# TASK DESCRIPTION:
Filter out every line below that lacks "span", and copy the rest.

# INFORMATION SUPPLIED:
════

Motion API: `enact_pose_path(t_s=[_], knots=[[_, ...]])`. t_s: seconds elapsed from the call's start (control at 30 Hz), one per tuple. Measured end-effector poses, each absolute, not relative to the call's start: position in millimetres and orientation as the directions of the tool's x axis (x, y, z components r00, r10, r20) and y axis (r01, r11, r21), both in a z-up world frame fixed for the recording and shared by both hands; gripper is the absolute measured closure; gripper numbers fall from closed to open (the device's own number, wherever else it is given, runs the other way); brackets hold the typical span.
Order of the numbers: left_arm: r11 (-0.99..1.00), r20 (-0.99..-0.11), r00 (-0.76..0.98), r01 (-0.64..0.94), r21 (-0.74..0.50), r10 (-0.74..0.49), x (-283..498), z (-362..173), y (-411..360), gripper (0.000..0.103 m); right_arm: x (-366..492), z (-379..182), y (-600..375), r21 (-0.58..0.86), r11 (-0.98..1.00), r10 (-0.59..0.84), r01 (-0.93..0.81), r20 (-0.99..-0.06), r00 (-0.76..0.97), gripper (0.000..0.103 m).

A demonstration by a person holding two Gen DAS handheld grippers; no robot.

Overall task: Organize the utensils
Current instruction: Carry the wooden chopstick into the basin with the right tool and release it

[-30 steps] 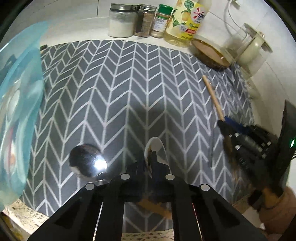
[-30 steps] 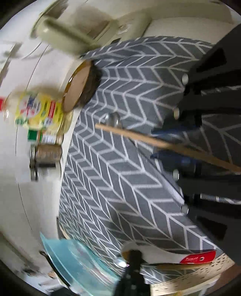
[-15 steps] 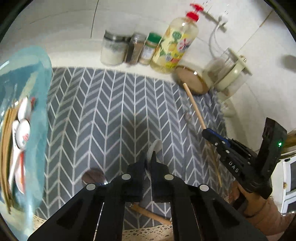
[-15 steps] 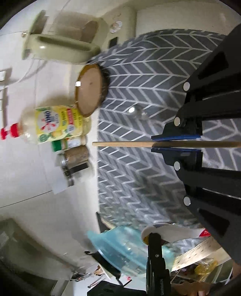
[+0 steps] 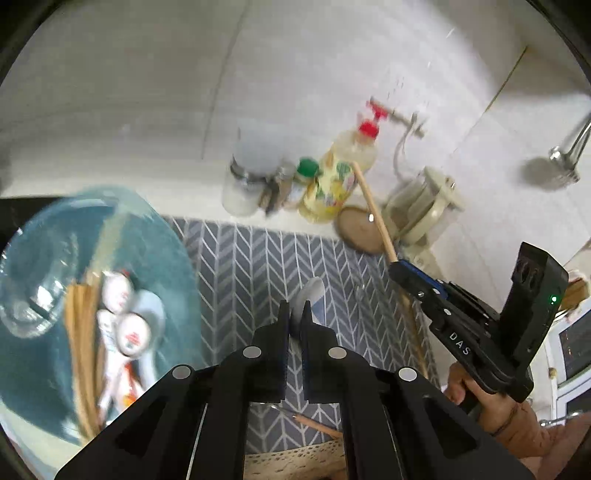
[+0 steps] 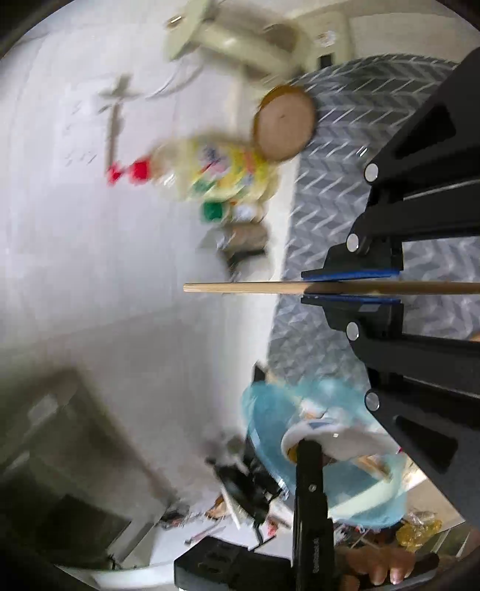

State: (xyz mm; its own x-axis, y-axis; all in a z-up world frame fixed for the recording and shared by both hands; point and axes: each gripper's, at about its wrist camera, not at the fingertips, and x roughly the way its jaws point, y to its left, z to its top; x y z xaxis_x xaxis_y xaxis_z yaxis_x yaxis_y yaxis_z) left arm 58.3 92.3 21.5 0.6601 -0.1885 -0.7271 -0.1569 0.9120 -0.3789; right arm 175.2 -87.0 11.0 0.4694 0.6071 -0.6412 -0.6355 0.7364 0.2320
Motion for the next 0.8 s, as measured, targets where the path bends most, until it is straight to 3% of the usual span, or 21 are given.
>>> enact_pose_path(t_s=[0.17, 0.33, 0.5, 0.8], knots=[[0.918, -0.697, 0.701, -0.165, -0.36, -0.148, 29.4, 57.0, 139.6, 0.097, 157.1, 45.7, -30.3, 0.315, 0.638, 0.719, -0.702, -0.568, 0.4, 0.096], [0.94, -0.754, 0.655, -0.226, -0.256, -0.048, 6.8, 47.2, 197.9, 0.097, 137.1, 29.4, 36.6, 0.45, 0.557, 0.782, -0.697, -0.568, 0.258, 0.096], [0.939, -0.843, 0.535, -0.264, -0.222, -0.048, 6.4, -7.1, 254.8, 0.097, 119.1, -27.3, 93.6, 0.513, 0.6, 0.727, -0.614, -0.67, 0.151, 0.096], [0.951, -0.913, 0.399, -0.237, -0.198, -0.091, 30.9, -80.3, 285.2, 0.096, 100.2, -87.8, 147.5, 0.388, 0.696, 0.534, -0.604, -0.842, 0.075, 0.095]])
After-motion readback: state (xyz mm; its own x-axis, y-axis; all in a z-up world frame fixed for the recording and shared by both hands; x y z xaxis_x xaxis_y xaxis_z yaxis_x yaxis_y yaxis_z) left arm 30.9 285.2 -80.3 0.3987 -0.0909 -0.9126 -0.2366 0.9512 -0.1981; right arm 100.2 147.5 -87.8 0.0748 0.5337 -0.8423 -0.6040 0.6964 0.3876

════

# RESPONSE TO THE EXERCISE:
Motion API: `enact_pose_path(t_s=[_], knots=[[_, ...]])`. t_s: seconds elapsed from the call's start (control at 30 Hz), one per tuple. Measured end-effector poses, each absolute, not relative to the call's start: position in millimetres and orientation as the directions of the tool's x axis (x, y, z components r00, r10, r20) and y axis (r01, r11, r21), both in a z-up world frame fixed for the recording and shared by both hands; gripper is the absolute measured closure; gripper numbers fall from closed to open (the device's own number, wherever else it is given, runs the other way); brackets hold the typical span.
Motion for the next 0.8 s, as measured, targets where the path bends most, until it is straight to 3% of the usual span, or 21 are given.

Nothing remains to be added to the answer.